Le basculement est progressif. Dès les années 1760, certains décors abandonnent les volutes pour des frises grecques, des cannelures, des rais de cœur. À l'avènement de Louis XVI en 1774, le mouvement est accompli. La courbe cède la place à la ligne droite, l'asymétrie à la symétrie, l'ornement libre au motif réglé.

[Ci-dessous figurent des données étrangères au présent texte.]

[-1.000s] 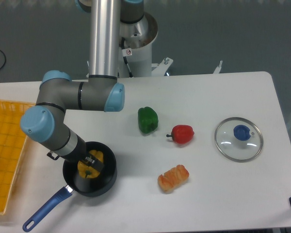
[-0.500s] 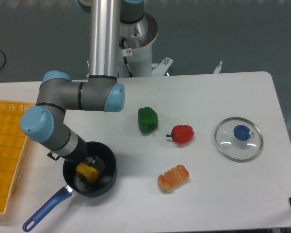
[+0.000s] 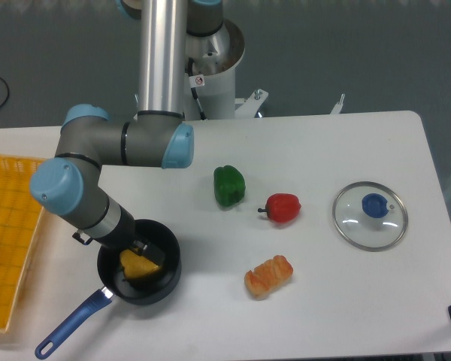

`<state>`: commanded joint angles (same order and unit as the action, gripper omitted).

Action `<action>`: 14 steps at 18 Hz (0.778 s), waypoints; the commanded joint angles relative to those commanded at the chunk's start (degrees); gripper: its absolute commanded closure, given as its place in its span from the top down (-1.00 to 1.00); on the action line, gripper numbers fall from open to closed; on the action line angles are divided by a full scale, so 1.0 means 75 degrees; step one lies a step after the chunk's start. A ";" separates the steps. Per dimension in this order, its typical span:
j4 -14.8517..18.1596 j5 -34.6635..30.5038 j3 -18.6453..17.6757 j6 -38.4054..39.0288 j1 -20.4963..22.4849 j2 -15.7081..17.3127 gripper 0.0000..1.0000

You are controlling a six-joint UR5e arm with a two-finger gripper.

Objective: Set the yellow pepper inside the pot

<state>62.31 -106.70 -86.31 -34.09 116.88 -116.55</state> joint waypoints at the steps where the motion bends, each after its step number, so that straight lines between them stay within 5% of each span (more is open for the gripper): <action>1: 0.0012 0.0035 -0.0035 -0.0130 0.0106 0.0129 1.00; 7: -0.0011 0.0223 -0.0035 -0.0341 0.0867 0.0376 1.00; 14: 0.0012 0.1101 -0.0070 -0.1876 0.2156 0.0646 1.00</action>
<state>62.40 -98.44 -86.84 -48.15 133.05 -111.71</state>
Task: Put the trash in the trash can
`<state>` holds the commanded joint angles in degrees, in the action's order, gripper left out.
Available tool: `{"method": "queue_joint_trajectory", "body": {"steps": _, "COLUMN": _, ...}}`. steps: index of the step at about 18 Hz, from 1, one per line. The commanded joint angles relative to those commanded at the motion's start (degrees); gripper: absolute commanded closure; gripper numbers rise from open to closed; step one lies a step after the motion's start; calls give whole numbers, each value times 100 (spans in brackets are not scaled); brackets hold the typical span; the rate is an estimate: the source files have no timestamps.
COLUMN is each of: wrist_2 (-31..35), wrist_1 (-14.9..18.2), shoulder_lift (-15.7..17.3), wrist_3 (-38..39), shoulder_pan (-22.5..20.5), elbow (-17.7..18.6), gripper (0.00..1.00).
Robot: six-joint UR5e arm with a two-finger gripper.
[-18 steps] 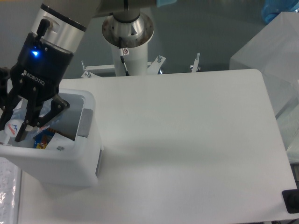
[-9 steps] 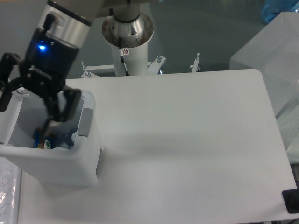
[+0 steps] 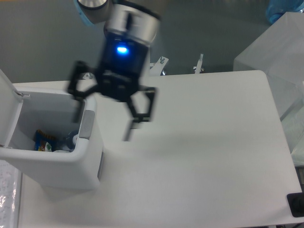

Marie-Antoinette fait de Trianon le laboratoire d'un goût plus simple, presque rustique — une simplicité d'apparence, soigneusement composée. Jean-Henri Riesener et Georges Jacob, ébénistes du Roi, livrent des chefs-d'œuvre d'une rigueur nouvelle. Robert Adam, en Angleterre, donne au mouvement sa résonance européenne.
Caractéristiques
- Retour à la ligne droite, à la symétrie axiale
- Pieds cannelés, frises antiques, médaillons
- Ornements en grecques, rais de cœur, perles, oves
- Bois clairs cérusés, acajou, citronnier, érable moucheté
- Boiseries claires, ivoires et gris perle
- Mobilier de Riesener, Jacob, Weisweiler, Beneman
Palette
Tons doux et lumineux — vert pâle, bleu ciel, jaune paille, gris perle, ivoire. Les contrastes s'apaisent encore, les harmonies se cherchent dans la nuance.
L'esprit
Louis XVI marque le retour de la mesure. Le décor renonce au plaisir pur de la courbe pour retrouver l'autorité du droit. Habiter à la Louis XVI, c'est cultiver une élégance qui se définit par ce qu'elle refuse — l'excès, l'ostentation, le bavardage ornemental.